Items from a data source ->
Segment Open

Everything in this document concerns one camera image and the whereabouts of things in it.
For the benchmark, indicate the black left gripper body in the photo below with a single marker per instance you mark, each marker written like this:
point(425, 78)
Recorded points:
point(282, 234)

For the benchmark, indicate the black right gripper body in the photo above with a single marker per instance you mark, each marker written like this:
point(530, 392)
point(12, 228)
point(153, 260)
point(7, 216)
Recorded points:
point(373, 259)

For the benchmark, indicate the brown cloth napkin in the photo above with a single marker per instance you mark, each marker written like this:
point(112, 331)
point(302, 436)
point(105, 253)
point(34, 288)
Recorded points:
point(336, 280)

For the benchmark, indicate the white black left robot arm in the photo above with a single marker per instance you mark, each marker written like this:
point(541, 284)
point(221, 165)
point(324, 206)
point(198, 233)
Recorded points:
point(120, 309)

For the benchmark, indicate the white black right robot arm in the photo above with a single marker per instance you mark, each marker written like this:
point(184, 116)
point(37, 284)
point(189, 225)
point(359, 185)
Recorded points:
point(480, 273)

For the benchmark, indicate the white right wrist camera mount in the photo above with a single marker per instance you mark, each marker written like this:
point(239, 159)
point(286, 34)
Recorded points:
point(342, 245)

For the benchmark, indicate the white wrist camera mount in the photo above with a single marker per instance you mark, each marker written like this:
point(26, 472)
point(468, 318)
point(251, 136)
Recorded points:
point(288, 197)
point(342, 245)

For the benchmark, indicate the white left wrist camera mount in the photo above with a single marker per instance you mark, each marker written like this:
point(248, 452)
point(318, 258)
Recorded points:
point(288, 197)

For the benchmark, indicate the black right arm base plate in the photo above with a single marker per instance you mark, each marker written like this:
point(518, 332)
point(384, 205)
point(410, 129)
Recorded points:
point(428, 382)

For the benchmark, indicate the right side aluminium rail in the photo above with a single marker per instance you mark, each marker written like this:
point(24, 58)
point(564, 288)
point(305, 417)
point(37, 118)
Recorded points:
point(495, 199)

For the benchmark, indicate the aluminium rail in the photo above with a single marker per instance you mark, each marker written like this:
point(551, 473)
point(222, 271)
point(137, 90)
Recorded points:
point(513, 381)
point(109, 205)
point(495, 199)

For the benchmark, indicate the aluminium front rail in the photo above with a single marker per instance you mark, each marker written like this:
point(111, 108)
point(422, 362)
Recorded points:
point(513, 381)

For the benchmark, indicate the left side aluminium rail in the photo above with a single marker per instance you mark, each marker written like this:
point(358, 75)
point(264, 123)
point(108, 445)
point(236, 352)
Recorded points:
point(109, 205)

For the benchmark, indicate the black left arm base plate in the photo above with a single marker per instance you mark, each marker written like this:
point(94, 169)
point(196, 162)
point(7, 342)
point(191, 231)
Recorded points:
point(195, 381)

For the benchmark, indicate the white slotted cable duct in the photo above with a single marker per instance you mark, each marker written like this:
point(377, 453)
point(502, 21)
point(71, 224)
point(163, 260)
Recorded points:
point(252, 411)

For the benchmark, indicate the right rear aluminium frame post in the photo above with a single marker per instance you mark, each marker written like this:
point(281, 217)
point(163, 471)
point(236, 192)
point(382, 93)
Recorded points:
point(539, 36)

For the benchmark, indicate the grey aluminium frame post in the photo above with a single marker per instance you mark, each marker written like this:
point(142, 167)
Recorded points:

Segment Closed

Task objective ->
If a line in the entries contains "left", copy it.

Answer space ->
For the benchmark, indicate the black left gripper body in the photo below with a single marker per instance you mark, each marker written like this:
For the benchmark, indicate the white black left robot arm in the photo above with a single marker per instance you mark, each marker written like this:
For the benchmark, indicate the white left wrist camera mount in the photo above with a single marker per instance you mark, each marker written like this:
For the benchmark, indicate the left side aluminium rail in the photo above with a single marker per instance you mark, each marker written like this:
For the benchmark, indicate the black left arm base plate in the photo above with a single marker per instance you mark, each marker written like this:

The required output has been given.